* **YOUR INSTRUCTIONS**:
The word "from" marks the lines to keep; find each one in the data and copy it.

(Beginning of PROVIDED MATERIAL)

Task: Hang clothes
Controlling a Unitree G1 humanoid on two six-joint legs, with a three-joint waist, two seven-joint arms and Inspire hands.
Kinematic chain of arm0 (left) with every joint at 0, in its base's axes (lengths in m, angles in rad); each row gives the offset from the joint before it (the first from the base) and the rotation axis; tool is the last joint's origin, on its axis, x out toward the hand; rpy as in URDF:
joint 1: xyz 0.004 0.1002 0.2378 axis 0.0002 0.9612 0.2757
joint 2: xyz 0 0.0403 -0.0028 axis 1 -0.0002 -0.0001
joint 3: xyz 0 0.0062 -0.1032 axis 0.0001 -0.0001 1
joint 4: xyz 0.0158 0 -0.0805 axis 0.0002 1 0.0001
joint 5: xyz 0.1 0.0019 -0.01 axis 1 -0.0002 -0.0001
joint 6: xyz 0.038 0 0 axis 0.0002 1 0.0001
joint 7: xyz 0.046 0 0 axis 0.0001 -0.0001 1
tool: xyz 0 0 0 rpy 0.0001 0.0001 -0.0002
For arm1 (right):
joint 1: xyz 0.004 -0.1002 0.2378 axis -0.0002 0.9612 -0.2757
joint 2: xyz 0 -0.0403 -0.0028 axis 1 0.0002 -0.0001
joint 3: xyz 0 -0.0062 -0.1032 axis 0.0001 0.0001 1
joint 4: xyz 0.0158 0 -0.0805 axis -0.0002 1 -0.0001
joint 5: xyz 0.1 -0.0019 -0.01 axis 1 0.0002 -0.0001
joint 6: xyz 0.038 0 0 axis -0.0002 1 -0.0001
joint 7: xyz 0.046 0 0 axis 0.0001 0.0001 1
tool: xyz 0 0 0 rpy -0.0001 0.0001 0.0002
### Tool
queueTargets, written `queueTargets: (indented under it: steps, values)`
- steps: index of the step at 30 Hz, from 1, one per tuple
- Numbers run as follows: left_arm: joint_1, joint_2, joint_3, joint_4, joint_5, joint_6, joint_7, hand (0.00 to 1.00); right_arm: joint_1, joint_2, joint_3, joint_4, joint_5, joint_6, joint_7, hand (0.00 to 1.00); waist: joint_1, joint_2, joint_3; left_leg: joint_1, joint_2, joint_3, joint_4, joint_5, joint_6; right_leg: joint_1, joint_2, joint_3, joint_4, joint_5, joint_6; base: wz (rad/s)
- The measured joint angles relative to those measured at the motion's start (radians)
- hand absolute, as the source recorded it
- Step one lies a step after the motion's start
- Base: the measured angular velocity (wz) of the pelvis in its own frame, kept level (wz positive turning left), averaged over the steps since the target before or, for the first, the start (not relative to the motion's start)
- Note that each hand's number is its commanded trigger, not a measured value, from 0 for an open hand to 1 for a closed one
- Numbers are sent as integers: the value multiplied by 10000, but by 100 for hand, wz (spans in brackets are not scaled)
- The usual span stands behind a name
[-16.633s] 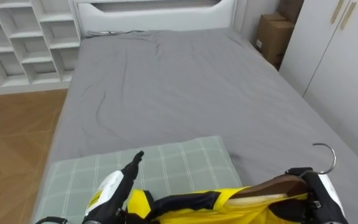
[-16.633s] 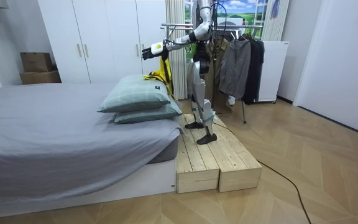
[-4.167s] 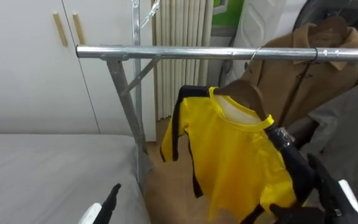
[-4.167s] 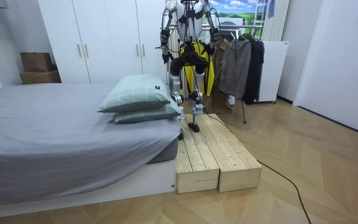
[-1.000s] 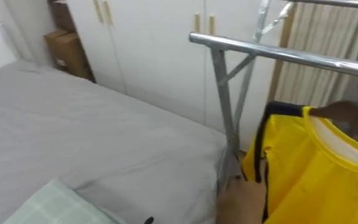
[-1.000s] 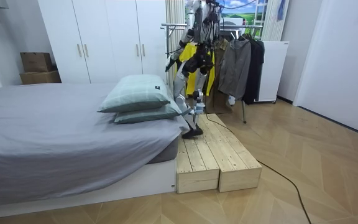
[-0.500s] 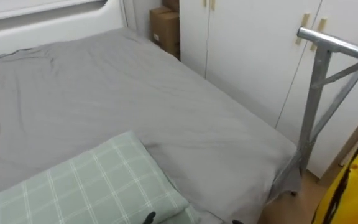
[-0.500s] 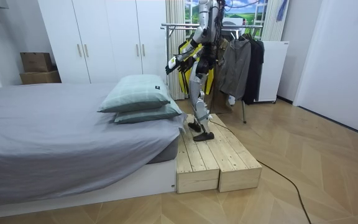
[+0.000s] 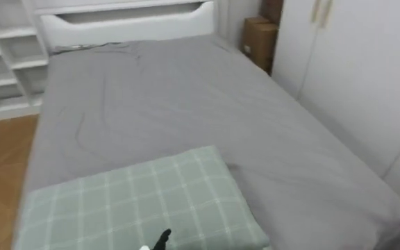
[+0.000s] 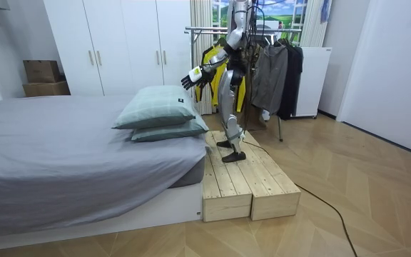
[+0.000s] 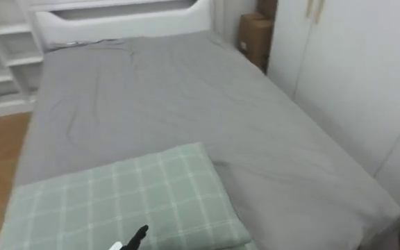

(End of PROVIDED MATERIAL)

* **SOLUTION TO THE EXERCISE**:
Kinematic chain of arm0 (left) with every joint at 0, in its base's axes (lengths in m, angles in rad); each row gives the offset from the joint before it (the first from the base) and the rotation axis; tool is the last joint's origin, on its axis, x out toward the hand; rpy as in URDF:
- steps: index of the step at 30 Hz, from 1, one per tuple
- Note that each hand's number is its commanded trigger, not a measured value, from 0 for an open hand to 1 for a closed one

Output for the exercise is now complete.